Your instructions → Leaving out the images, reproduce every line of the data that follows exactly.

:: The data

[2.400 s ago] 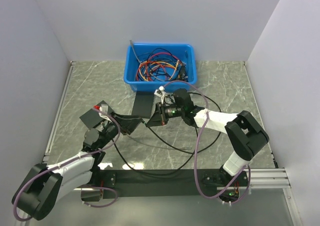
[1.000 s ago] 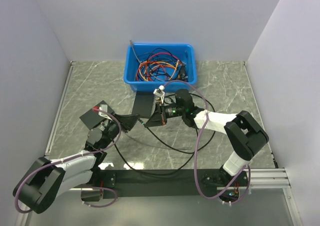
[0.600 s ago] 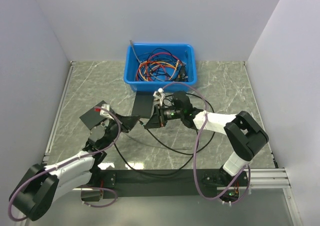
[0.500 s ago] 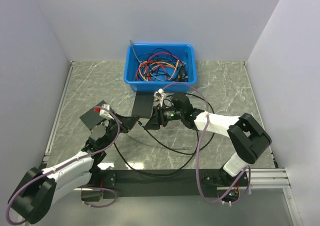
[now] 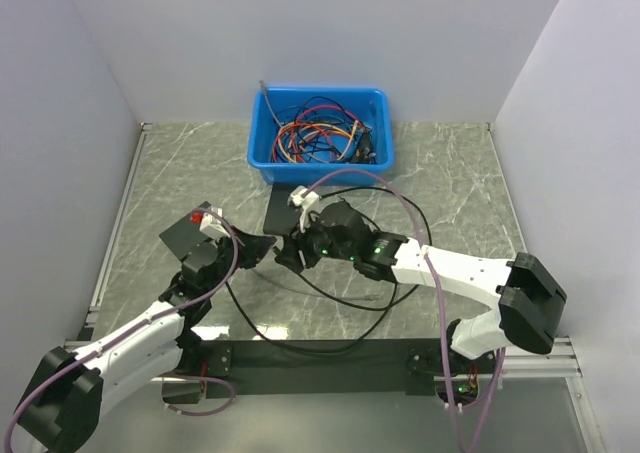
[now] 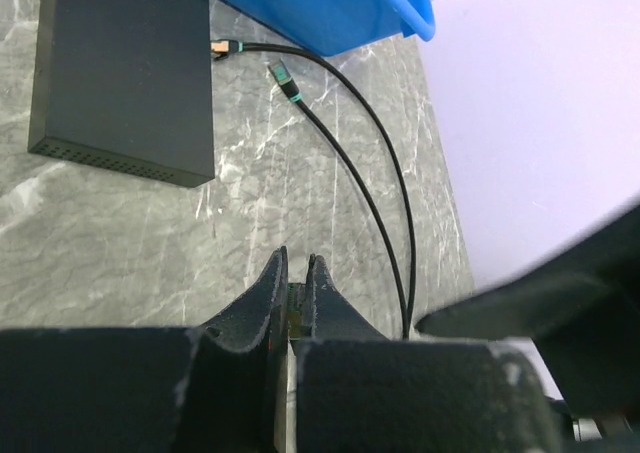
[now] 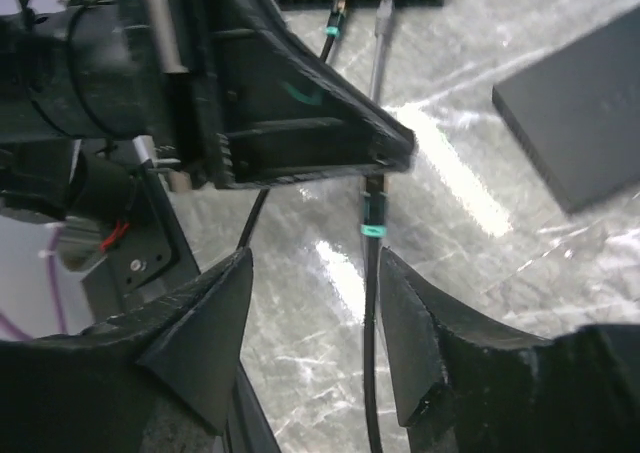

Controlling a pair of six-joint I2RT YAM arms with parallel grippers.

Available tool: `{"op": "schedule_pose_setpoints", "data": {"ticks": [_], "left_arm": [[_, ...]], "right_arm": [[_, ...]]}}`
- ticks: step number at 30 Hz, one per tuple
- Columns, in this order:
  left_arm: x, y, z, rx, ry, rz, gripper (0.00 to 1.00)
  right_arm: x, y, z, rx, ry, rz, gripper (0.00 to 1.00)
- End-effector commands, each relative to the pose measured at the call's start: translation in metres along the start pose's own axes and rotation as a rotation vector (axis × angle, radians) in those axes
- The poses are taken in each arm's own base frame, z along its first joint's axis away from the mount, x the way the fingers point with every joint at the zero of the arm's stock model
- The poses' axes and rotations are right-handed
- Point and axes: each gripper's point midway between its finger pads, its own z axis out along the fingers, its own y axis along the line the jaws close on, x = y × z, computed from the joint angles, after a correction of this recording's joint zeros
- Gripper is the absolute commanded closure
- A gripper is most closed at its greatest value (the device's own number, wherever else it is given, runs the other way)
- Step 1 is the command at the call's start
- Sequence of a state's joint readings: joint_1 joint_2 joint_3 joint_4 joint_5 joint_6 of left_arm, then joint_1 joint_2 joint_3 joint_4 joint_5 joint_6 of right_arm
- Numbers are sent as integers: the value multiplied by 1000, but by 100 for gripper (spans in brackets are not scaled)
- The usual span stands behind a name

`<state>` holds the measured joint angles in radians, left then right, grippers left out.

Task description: Insert the plug into the switch port

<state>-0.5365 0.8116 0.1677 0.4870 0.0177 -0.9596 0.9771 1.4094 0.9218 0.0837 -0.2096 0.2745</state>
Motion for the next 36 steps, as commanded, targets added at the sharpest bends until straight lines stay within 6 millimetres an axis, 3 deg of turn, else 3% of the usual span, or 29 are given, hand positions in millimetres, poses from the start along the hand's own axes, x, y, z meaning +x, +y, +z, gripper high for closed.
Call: {"op": "schedule_pose_setpoints", "data": {"ticks": [1,14,36], "left_arm": [[-12,-12,3,1,-17,10,99],[-9,-8,4,-10,-9,18,99],[-8,-9,5,-8,-4,26,99]], "right_arm": [[-19,-17,0,165,-30,-104,40],[-2,-15,27,185,44,-134,49],[10,-17,52,173,97,-119,57]]}}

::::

Answer to this task →
[2.400 s ago] 
[1.000 s ago] 
[0.600 s ago] 
[0.500 s ago] 
[now] 
[now] 
[now] 

Controlling a pair of six-joint I2RT YAM arms with parallel grippers.

Available tool: `{"op": "schedule_pose_setpoints", "data": {"ticks": [_], "left_arm": [[_, ...]], "right_arm": [[_, ...]]}}`
- ticks: step number at 30 Hz, one per tuple
- Columns, in this order:
  left_arm: x, y, z, rx, ry, rz, gripper (0.00 to 1.00)
  right_arm: x, y, z, rx, ry, rz, gripper (0.00 to 1.00)
- End-effector commands, each relative to the pose measured at the call's start: translation in metres along the start pose's own axes and rotation as a rotation vector (axis × angle, radians) in those axes
- The poses are taken in each arm's own base frame, z along its first joint's axis away from the mount, x the way the fingers point with every joint at the zero of the arm's stock model
- The poses' axes and rotations are right-handed
- Point and axes: each gripper's point midway between its finger pads, its own z axis out along the fingers, its own y axis along the line the jaws close on, x = y × z, computed from the joint angles, after a correction of this recording's joint zeros
- Gripper is the absolute commanded closure
- A gripper is most closed at its greatest value (the device's own number, wherever else it is given, runs the other way)
- Step 1 is the command at the call's start
- Sequence of a state's joint readings: joint_1 joint_2 joint_3 joint_4 joint_5 joint_6 of left_arm, then joint_1 joint_2 joint_3 joint_4 joint_5 joint_6 of right_arm
- Numbers are sent as integers: the value multiplied by 1000, but by 100 for gripper (spans in brackets are not scaled)
- The usual span stands behind a name

`<state>` holds the measured joint angles in radians, left then right, grippers left out.

Task description: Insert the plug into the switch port

<state>-0.5365 0.8116 0.1677 0.4870 0.0177 -0.9596 0.9771 1.4094 0.9218 0.0837 -0.2096 0.2745</state>
Motion for the next 36 steps, as commanded, targets added at the sharpest bends until straight lines stay within 6 millimetres an axis, 3 deg of turn, else 3% of the usual span, or 29 are given, hand positions in millimetres, poses from the start along the hand's own axes, x, y, z meaning +x, +y, +z, gripper high for closed.
Call: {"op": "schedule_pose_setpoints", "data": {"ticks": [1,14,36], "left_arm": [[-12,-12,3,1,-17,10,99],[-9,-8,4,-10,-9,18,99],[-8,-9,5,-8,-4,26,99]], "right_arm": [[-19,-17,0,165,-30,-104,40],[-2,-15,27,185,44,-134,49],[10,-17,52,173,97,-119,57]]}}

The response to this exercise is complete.